This week marks the year, an anniversary if you will. I have pictures from last December. And so many regrets. Leaving me with an ensuing dizziness, making colors and all sorts of sense blur.
And I am terrified, for lack of a better word, that in all irony it will happen again.
It is dangerous to love, it turns out. To unlock those hefty latches on your heart and feel such a thing again. The kind of feel, which burns. It aches like an overused muscle. When all you want is to be part of their whole, and they a part of yours. To heal their hurt. To be what they need -- because they are what you need. And you want them to see it. You don't want it to hurt, but you want them to know. You want to be treasured, as you treasure.
~
Not too many days after a horrific tragedy occurs in New England, my mind is reeling. I was not with my Judah when I found out the news. Details unfolded as I got ready for my commencement, and I found myself just wanting to hold him. The greatest moment fear of a parent being, I think, when you realize you cannot protect this small person from the world.

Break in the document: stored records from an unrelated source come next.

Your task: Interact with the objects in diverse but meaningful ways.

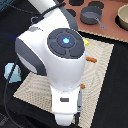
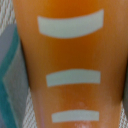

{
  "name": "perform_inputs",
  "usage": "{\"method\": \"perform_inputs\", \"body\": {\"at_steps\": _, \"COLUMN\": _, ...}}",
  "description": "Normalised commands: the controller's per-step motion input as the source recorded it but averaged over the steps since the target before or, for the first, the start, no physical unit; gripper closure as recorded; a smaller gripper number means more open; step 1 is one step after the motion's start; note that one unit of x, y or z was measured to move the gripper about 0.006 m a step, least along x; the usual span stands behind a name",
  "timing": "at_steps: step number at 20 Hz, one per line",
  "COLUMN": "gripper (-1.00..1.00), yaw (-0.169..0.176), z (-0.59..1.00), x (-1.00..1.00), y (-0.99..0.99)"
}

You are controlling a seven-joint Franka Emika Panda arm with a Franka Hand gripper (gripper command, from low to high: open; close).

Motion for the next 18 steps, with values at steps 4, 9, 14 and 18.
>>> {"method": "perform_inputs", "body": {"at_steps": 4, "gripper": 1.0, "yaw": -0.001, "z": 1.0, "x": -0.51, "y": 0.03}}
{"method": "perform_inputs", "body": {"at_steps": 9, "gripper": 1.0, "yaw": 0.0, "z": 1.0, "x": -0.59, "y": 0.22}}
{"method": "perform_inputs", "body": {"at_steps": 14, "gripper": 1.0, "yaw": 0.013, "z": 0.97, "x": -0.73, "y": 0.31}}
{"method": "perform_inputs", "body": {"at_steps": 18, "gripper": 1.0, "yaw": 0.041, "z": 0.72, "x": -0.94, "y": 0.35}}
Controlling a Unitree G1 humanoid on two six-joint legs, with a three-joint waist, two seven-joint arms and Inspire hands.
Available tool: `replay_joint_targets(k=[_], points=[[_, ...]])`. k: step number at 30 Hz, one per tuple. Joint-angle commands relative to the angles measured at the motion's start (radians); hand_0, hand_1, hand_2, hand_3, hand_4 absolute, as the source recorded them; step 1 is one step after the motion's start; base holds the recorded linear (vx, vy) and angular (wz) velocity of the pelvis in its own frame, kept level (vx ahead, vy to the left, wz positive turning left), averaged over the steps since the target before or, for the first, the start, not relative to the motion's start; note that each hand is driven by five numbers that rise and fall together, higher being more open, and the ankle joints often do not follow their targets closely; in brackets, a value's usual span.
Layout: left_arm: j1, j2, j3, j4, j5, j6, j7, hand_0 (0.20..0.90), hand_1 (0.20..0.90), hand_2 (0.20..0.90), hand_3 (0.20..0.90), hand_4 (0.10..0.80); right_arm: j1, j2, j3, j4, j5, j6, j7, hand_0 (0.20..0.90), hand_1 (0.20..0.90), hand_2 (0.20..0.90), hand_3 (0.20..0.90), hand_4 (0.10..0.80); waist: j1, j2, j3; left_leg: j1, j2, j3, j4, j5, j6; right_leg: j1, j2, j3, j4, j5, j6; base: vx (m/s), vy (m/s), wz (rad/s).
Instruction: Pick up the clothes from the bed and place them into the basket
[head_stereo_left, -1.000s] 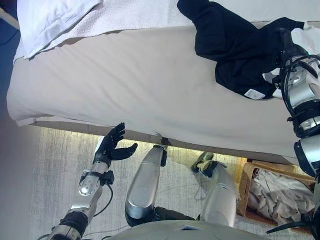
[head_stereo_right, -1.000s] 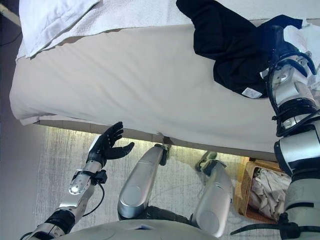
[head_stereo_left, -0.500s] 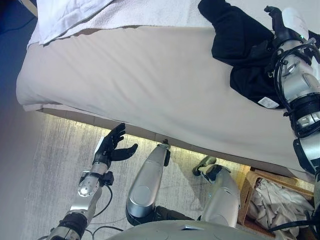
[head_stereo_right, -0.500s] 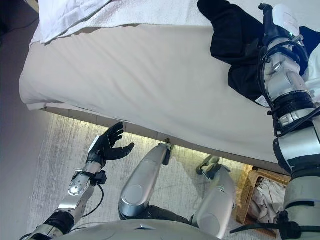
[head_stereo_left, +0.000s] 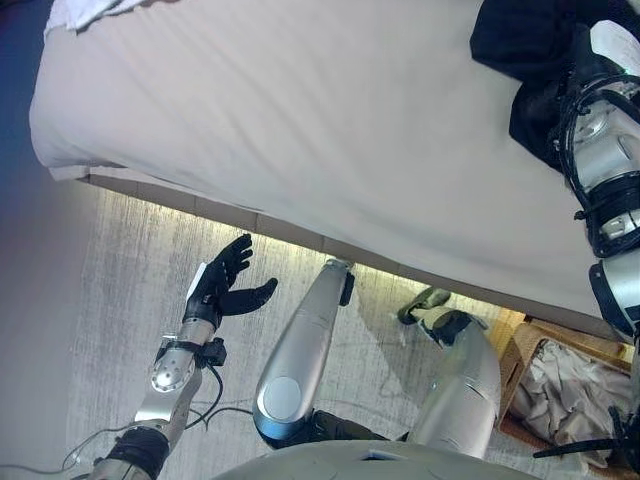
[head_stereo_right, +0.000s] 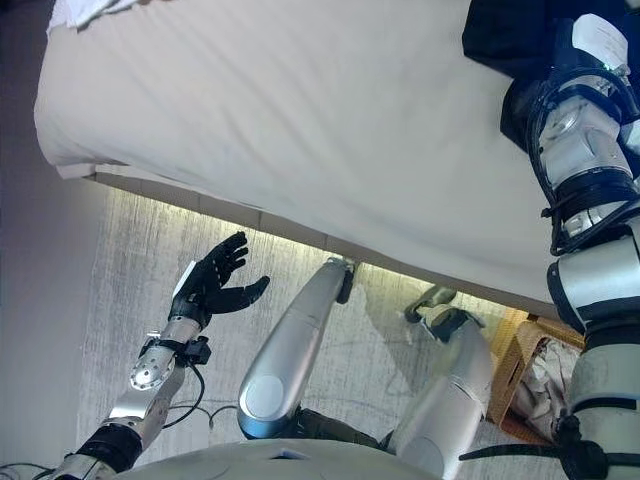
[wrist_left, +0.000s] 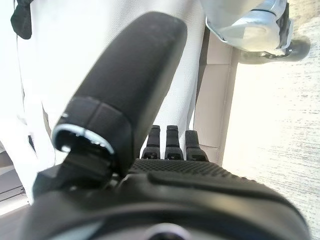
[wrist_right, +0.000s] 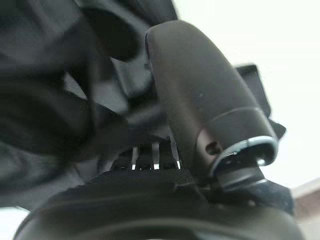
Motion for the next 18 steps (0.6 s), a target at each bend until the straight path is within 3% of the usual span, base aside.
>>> replay_joint_targets(k=[1, 6, 7, 8, 18], points=[[0.076, 0.047, 0.019, -0.084, -0.065, -0.104, 0.030, 0.900, 0.900, 0.900, 0.900, 0.800, -0.161, -0.112, 0.105, 0.002, -0.032, 0.006, -0.031, 0.900, 0.900, 0.900, 0.900, 0.800, 0.025, 0.065, -0.040, -0.045, -0.023, 0.017, 0.003, -0.054, 0.028, -0.040, 0.083, 0.045, 0.094, -0.060, 0.005, -0.131, 0.020, 0.00], [0.077, 0.037, 0.037, -0.114, -0.074, -0.096, 0.038, 0.900, 0.900, 0.900, 0.900, 0.800, -0.190, -0.141, 0.138, 0.044, 0.006, 0.036, 0.009, 0.900, 0.900, 0.900, 0.900, 0.800, 0.022, 0.061, -0.040, -0.135, -0.029, 0.006, 0.072, -0.070, 0.037, -0.133, 0.090, 0.059, 0.141, -0.067, -0.006, -0.096, 0.004, -0.01], [0.075, 0.040, 0.039, -0.114, -0.073, -0.094, 0.039, 0.900, 0.900, 0.900, 0.900, 0.800, -0.197, -0.145, 0.144, 0.049, 0.013, 0.037, 0.017, 0.575, 0.575, 0.575, 0.521, 0.421, 0.020, 0.058, -0.040, -0.142, -0.028, 0.005, 0.080, -0.072, 0.037, -0.139, 0.092, 0.060, 0.145, -0.067, -0.007, -0.067, -0.020, -0.01], [0.075, 0.044, 0.044, -0.116, -0.079, -0.092, 0.034, 0.900, 0.900, 0.900, 0.900, 0.800, -0.200, -0.151, 0.145, 0.053, 0.015, 0.035, 0.018, 0.300, 0.300, 0.300, 0.200, 0.100, 0.019, 0.054, -0.040, -0.142, -0.026, 0.007, 0.081, -0.073, 0.039, -0.139, 0.095, 0.060, 0.147, -0.067, -0.009, -0.061, -0.025, -0.01], [0.073, 0.074, 0.073, -0.099, -0.099, -0.081, 0.023, 0.900, 0.900, 0.900, 0.900, 0.800, -0.210, -0.187, 0.132, 0.057, 0.031, -0.055, 0.040, 0.300, 0.300, 0.300, 0.200, 0.100, -0.004, 0.009, -0.040, 0.018, -0.008, 0.013, 0.052, -0.100, 0.021, 0.025, 0.125, 0.052, 0.099, -0.068, 0.001, -0.016, -0.007, -0.07]])
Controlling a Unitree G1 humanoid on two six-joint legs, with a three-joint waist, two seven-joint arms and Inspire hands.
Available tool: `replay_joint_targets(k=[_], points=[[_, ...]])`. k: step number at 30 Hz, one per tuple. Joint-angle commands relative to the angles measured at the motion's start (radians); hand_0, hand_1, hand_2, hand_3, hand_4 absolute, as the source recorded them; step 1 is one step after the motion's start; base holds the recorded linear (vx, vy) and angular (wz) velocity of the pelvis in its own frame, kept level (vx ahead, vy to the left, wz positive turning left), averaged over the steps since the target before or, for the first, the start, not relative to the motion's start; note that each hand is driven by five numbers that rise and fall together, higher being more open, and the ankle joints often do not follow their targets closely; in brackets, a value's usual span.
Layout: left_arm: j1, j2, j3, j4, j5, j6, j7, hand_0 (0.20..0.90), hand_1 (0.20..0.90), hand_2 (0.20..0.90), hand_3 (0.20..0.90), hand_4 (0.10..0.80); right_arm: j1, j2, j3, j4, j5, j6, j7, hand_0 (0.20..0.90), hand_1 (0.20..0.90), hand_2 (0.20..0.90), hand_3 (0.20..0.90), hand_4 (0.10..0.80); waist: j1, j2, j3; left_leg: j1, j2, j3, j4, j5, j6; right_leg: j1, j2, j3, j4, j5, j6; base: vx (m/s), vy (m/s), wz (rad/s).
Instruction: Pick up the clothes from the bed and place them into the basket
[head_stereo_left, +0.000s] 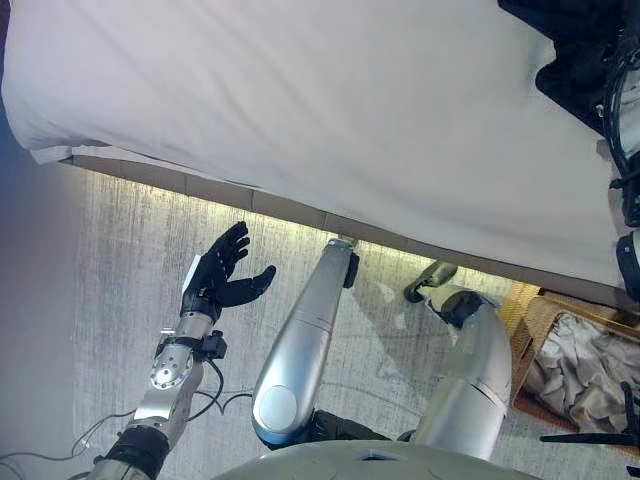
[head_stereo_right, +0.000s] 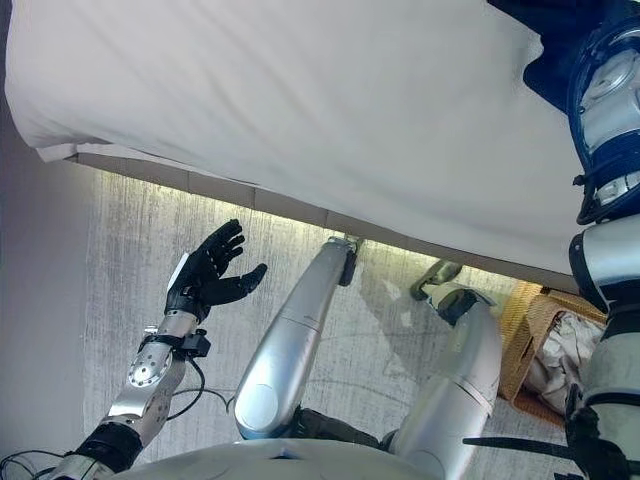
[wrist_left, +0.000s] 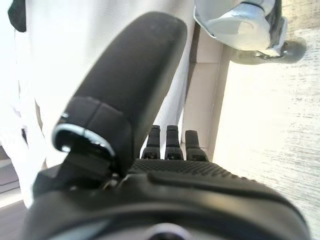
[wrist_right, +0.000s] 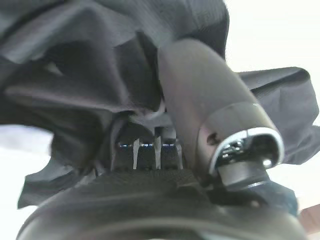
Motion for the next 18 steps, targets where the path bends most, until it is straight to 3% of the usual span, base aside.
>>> replay_joint_targets(k=[1, 13, 18], points=[[0.065, 0.065, 0.074, -0.058, -0.046, -0.063, 0.004, 0.900, 0.900, 0.900, 0.900, 0.800, -0.059, -0.129, 0.065, -0.044, -0.006, -0.048, -0.034, 0.300, 0.300, 0.300, 0.200, 0.100, 0.007, 0.005, -0.040, 0.133, -0.013, 0.022, -0.041, -0.087, 0.014, 0.151, 0.079, -0.022, 0.056, -0.065, 0.007, 0.048, 0.009, -0.15], [0.049, 0.065, 0.092, 0.009, 0.003, -0.043, -0.016, 0.900, 0.900, 0.900, 0.900, 0.800, -0.024, -0.172, -0.008, -0.051, 0.044, -0.135, -0.019, 0.300, 0.300, 0.300, 0.200, 0.100, -0.002, -0.045, -0.040, 0.447, 0.005, 0.035, -0.160, -0.093, -0.008, 0.483, 0.055, -0.047, -0.081, -0.055, 0.024, 0.075, -0.003, -0.10], [0.044, 0.060, 0.096, 0.036, 0.025, -0.020, -0.005, 0.900, 0.900, 0.900, 0.900, 0.800, -0.007, -0.184, -0.044, -0.062, 0.107, -0.167, -0.008, 0.300, 0.300, 0.300, 0.200, 0.100, -0.008, -0.071, -0.092, 0.554, 0.025, 0.039, -0.223, -0.086, -0.022, 0.617, 0.068, -0.063, -0.187, -0.040, 0.026, 0.084, -0.003, -0.10]])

In an interview, one of the Sandy Hook teachers tells us that while hiding her entire class of students in a bathroom, she told them that "bad guys were out there. And we have to wait until the good guys come."
My heart breaks at what a young age these children have had to learn what a bad man looks like. How young they were to have had to stand in the face of pure evilness.
For my mother-heart to be broken is something I wish I could have postponed. It happened so early on, weeks and weeks ago. And our pain, mine and Judah's, can never compare. But the desire of a mother to protect her child is the same. The desire to prevent hurt is so strong, instinctual. But here we are again, worrying the pain like a loose tooth. We always wish we could delay the hurt.
~
And so night falls. This time of year it comes quickly, seeping and fluid, without much hope for morning. Winter brings the kind of nights you swear you'll never survive. Gloom and noise and frigidity. You're not sure you can make one more bottle. Or that you have the energy to take him back to his crib. The heat kicks the door open again, and the fear that kicks in your heart means sleep won't come for a while.
You find yourself waking, even when he does not, waiting to hear the familiar sound of the door being opened. It catches, my front door. And from the back of the apartment you can hear it open and then shut. You hear him meander heavily, finding his way back to us.
How is it, I wonder, he always finds his way back?
I am terrified, those nights the door doesn't open. The things my heart needs are too many and our lives are too complicated and I am certain, in the most worried part of myself, that this makes me unloveable. I am certain, in all my fear, I will keep getting left. I want to delay this hurt too.
But he finds his way back. Like the greatest of promises. And the instant his giant shadow darkens the door, something is righted in our world. A peace falls over our home, and it scares me the way it reminds me.
Reminds me of cold nights on Long Avenue. Usually Mondays and Tamera is cooking dinner and the windows in the kitchen and the water glasses are sweating. We'd hear his car pull up -- the old '69 Chevelle. And he would sit in the car for half an hour sometimes, talking on his phone. When he came in, he would put his keys, loose change, and half eaten roll of Certs on the short dresser in the back room. Then he would play the piano.
That kind of peace.
A coming home, a family kind of peace.
~
I am learning we have to meet people where they are. To truly, truly love someone you have to help them be the best version of themselves and love them in the way they need. Sometimes "the way they need" is for you to understand how to accept their love. And, God Almighty, if this isn't the hardest thing I've ever had to learn how to do.
Already this story is so different than I imagined. Six months ago, had I been asked how I wished things would "work out", or resolve, I would not have painted this picture. Not exactly. Even ten weeks ago, when the story took a sharp right turn, I could not have told you the sweetness of this. Perhaps the beauty of being chosen is greater.
Fear grips and I grit my teeth against unwanted tears. And I remind myself, who I really am is not unreasonable. I remind myself not to mess up something sweet. To be gracious and merciful and to accept grace and mercy so I can become the kind of woman worthy of love. My son's love, his love.
I am a mother now. This revelation still baffles me on a daily basis. Desperately I want to raise my son to be strong and gracious and kind. I don't know how else to do this other than to show him how. To show him how and also allow people so strategically in our lives, who both need strength and kindness and grace, and are the manifestation of it.
I find these attributes hard to come by when I am lonely. Loneliness is a bear all itself, hurting my heart and making me question. Question everything I should be certain of. Making me defensive and completely unlike myself. But on those dark nights, I can't talk myself out of it. And I beg sleep to come, if peace will not. Reminding myself I can try harder tomorrow. To love harder -- be sweeter and less weak.
This, then, is what I carry into this next chapter. Perhaps, what comes next will come like morningtime. I can only pray. This is not a story about delaying hurt, of protecting ourselves from any and all danger. But a story, as it has always been, about risk and trust and hope.
There's just a lot of weight to it. This story.